No, its more like a gas-core reactor, running on a mixture of Helium and Xenon (HeXe, Helium for heat capacity, Xenon for density), with a single primary loop running in the Brayton cycle, not the Rankine cycle like a PWR does. The Brayton cycle is what gas turbines use. Also, the moderator is not water in this case, but a carbide at low power operation (for producing electricity) and hydrogen gas in high power mode.
Since it is operating on gas, the compressor already puts some amount of heat into the coolant by its operation, when bypassing the radiator during startup, this should be able to quickly heat the reactor to about 600K. Its just maybe 50 kg of coolant in the system, including 16 kg in the 600 psi accumulator tank to compensate changes in volume during operation. While the reactor is slowly heating up, small amounts of liquid hydrogen are passed through a heat exchanger, turned into gas and starts filling up the other tie tubes in the reactor and adding a small amount of moderator more.
From this point on, the control drums are slowly rotated to expose more reflector surface, until reactivity has climbed high enough to let the reactor become critical. In low power mode, the reactor power should mostly depend on delayed neutrons, like in a PWR, but in NTR operation, this seems to change towards a fast reactor type of operation.
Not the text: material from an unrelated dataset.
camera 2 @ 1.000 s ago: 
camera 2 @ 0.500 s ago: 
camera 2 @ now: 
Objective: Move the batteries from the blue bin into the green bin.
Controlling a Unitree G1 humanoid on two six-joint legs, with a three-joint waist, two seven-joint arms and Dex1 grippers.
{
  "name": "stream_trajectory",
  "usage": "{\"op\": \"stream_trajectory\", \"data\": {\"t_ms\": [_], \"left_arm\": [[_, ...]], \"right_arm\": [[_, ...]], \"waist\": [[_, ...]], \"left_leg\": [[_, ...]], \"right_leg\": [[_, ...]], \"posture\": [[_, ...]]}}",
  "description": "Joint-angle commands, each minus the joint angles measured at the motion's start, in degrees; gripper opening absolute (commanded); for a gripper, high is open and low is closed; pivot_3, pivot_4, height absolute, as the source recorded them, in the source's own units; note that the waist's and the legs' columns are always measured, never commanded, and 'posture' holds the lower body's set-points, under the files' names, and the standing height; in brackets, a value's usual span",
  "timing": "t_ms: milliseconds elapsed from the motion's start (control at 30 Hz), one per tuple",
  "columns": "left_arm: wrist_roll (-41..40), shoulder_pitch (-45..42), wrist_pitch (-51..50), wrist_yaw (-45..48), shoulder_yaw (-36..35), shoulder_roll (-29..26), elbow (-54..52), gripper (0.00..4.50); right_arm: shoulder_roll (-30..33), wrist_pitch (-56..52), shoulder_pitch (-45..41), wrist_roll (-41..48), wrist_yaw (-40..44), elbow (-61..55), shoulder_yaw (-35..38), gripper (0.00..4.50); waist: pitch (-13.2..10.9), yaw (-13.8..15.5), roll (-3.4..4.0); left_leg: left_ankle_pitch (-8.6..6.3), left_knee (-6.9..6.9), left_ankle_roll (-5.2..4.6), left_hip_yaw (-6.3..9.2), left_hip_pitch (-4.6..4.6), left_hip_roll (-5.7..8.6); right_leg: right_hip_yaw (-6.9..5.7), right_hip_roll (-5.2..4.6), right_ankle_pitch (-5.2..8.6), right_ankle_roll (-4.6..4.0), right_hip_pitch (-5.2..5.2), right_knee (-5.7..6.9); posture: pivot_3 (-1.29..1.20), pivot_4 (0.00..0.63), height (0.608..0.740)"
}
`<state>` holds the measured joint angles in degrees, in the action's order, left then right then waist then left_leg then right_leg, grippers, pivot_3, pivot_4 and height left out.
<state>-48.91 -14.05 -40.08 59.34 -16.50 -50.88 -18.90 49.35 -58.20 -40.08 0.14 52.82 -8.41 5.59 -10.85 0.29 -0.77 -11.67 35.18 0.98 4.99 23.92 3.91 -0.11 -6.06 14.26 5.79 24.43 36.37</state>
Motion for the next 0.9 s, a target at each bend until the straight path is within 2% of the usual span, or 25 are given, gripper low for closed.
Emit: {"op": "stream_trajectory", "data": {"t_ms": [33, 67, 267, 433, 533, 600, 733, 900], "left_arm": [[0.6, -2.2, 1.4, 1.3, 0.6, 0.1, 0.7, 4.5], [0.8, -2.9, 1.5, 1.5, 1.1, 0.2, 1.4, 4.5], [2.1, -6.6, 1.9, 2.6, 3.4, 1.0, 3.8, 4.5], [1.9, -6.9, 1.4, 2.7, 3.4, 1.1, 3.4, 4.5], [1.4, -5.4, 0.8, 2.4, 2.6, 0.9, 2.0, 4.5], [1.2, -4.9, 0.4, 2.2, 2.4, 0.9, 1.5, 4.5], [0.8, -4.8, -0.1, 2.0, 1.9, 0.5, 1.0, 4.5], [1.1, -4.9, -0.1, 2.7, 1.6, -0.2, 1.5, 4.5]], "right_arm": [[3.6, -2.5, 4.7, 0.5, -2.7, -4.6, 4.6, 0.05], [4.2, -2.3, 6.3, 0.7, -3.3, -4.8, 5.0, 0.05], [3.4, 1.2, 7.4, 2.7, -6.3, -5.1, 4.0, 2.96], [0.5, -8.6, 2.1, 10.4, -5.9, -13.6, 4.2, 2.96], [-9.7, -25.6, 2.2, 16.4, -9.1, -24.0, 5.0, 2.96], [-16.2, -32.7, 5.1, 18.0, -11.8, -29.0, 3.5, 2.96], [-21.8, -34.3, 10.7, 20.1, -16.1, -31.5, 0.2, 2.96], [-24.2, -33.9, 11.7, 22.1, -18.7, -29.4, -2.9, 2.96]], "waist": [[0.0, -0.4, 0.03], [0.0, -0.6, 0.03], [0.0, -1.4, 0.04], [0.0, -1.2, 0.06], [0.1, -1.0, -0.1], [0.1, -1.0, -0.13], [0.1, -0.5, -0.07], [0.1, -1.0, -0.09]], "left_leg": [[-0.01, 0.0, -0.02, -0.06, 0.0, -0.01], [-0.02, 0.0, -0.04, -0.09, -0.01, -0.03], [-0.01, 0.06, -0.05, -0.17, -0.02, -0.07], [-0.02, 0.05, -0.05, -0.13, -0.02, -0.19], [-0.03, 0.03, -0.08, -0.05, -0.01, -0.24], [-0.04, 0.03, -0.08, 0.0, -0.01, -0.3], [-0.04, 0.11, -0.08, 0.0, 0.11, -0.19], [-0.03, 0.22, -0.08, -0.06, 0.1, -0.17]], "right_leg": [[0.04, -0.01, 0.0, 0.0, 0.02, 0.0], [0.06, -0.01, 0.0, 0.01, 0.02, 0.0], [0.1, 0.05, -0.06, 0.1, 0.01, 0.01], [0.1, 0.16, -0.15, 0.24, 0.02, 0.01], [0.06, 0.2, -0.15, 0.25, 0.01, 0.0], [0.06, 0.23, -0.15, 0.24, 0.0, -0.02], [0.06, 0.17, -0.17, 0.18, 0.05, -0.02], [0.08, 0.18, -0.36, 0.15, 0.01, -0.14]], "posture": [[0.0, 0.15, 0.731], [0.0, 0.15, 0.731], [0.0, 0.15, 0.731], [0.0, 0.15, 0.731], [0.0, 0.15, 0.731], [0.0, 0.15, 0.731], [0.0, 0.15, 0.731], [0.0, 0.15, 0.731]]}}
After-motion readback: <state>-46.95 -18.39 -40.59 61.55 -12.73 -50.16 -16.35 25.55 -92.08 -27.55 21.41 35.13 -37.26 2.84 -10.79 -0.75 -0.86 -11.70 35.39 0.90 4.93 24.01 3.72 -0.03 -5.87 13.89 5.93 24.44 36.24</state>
From what I can tell from how a SCRAM was supposed to work, the simplest solution to the residual heat was to pulse hydrogen through the engine (producing tiny amounts of thrust) for rejecting heat until the HeXe coolant loop was able to handle the coolant alone. An intermediate step could be using the hot hydrogen gas attitude control system for dumping hot hydrogen gas from the reactor tie tubes without producing net thrust. Because of the small size of the reactor, the ultimative way to stop the chain reaction would be explosively ejecting the control drums from the reflector, increasing neutron leakage. As long as enough drums leave the reflector (just 1 or 2 would be fatal), the reactor would stop.
I'll add decay heat later, in first place, it is now about producing a good enough model for going on with the rest of the spacecraft.